其他牢房的人都驚呆了,這是怎麽了?好容易劫後重生,怎麽師父上來給了一巴掌呀?

蘇雲濼也懵了,他氣得發抖,一下子沒控制住情緒,可他沒想到慕崢根本不躲,結結實實挨了他一巴掌,挨完也不生氣,一雙深邃的眼眸只是沈默的看他。

道歉是不可能了,可又不知說什麽好,蘇雲濼使勁掙開他的手,鼓著臉頰瞪著眼,氣呼呼的坐到一邊去自行冷靜降溫。

過了一會兒,見他平靜不少,慕崢才慢慢湊過來:“師父生氣了?”

廢話!

蘇雲濼又是一肚子火氣,他多少年都沒有這麽心驚肉跳過了:“你腦子裏在想什麽!跟這種變態有什麽好玩的!直接掀桌會不會啊?把手抽出來和他們拼了會不會呀?那麽多年的刀法你學到狗身上去了?”

慕崢搖搖頭,指指自己的鼻子,暗示是牢中那股槐花香味作怪:“我的氣海失衡,內力無法匯聚,光憑蠻力……”,他瞟了一眼外面的大漢,“我們走不了多遠。”

蘇雲濼:“這屋裏的香味威力這麽大嗎?那剛進來時你為什麽不說?”

慕崢神情無辜:“我當時沒感覺不對勁,發現時已經晚了。”

蘇雲濼:“……”

就這還有臉號稱北域年輕一代中的傑出高手?

蘇雲濼:“那現在怎麽辦?”

慕崢暫時也沒辦法:“走一步看一步吧,暫時還不明白他的目的,我們……”

蘇雲濼沒好氣的把湊過來的慕崢踹到一邊去:“還不明白他的目的?你看不出來那個變態就是在玩我們嗎?鬼知道他什麽心理毛病喜歡折騰師徒,還特麽凈問一些……一些……正常人誰會註意這些亂七八糟的啊?”

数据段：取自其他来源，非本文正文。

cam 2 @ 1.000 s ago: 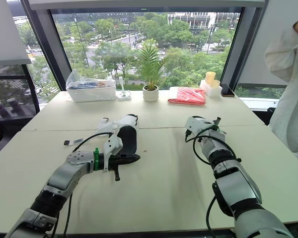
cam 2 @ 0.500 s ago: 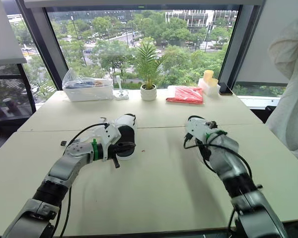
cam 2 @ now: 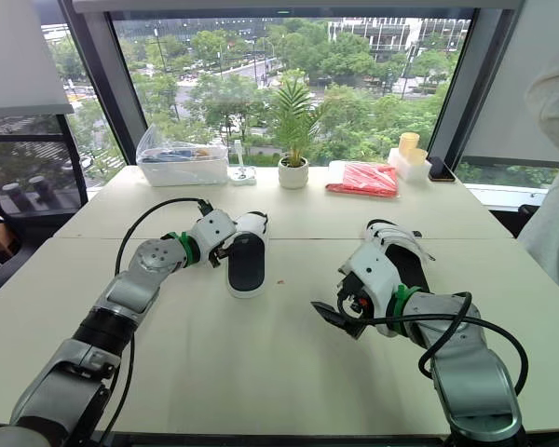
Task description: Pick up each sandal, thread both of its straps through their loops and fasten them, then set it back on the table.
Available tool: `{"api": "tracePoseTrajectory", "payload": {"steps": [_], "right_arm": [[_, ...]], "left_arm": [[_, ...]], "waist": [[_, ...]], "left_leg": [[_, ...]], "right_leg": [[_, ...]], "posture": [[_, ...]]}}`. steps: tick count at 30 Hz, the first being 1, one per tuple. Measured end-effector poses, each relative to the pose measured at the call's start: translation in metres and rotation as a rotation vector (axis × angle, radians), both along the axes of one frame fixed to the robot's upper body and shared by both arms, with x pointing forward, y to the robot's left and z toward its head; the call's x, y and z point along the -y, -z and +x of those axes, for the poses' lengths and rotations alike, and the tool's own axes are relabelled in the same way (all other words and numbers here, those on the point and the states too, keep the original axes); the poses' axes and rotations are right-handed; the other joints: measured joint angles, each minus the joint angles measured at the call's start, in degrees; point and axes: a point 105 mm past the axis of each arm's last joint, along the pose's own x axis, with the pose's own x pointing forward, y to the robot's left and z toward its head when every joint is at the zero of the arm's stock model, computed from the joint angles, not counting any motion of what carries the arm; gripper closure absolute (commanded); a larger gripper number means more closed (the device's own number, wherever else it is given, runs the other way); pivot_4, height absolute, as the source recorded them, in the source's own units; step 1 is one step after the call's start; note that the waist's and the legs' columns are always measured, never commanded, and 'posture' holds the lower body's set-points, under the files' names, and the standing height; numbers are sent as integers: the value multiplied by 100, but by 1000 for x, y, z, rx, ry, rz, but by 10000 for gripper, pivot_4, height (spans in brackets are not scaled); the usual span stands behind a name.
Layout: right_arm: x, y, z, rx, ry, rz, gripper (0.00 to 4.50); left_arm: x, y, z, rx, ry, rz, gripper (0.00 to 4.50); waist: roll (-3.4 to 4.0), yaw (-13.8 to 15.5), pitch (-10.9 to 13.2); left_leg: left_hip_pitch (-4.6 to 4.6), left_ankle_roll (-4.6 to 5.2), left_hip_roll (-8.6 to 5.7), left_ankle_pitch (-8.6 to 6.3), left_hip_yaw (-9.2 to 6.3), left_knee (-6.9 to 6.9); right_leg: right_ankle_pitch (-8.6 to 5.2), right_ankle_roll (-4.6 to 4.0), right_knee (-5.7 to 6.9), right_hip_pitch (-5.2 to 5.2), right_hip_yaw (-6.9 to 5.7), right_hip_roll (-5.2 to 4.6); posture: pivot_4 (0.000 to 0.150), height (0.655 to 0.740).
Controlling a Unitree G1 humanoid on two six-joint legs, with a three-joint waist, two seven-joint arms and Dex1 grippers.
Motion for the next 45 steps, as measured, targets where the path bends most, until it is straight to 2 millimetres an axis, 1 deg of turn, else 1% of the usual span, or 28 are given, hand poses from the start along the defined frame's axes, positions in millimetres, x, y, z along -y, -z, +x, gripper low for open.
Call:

說起這個他就生氣,不顧手上細密的小傷口,一把揪住慕崢的臉使勁捏:“你個兔崽子還讓我信你!我怎麽信你!啊?他媽的老子自己都不知道自己脖子上有什麽!從第一個問題就聽得出他是在故意刁難了,你還敢應下去!你還讓老子信你!萬一他問的是老子屁股上有什麽東西呢?你他媽答得出來嗎!答不出來你就準備白送他一只手嗎!”

慕崢臉型瘦削,沒什麽肉,揉捏的手感甚差,蘇雲濼更加生氣,扯著他的臉皮使勁往兩邊拽。

慕崢任由師父在臉上揉來搓去,艱難的開口道:“這個確實沒想到。”

蘇雲濼登時七竅生煙,正要發難,卻聽慕崢極順暢的接著說道:“不如師父先讓我看一看?”

蘇雲濼:“……”

“看你大爺!”失去內力的蘇判官虎威不減,一巴掌將慕崢拍到一邊去,氣呼呼的自己找了個角落縮著。

見他確實不開心,慕崢便沒有再黏上來,任由他自己蹲了一會兒,結果又想起什麽,忍不住跑過來重新扯著慕崢的臉問:“你給他們提了什麽條件?既然是獎賞,你為什麽不讓他們直接放我們出去?”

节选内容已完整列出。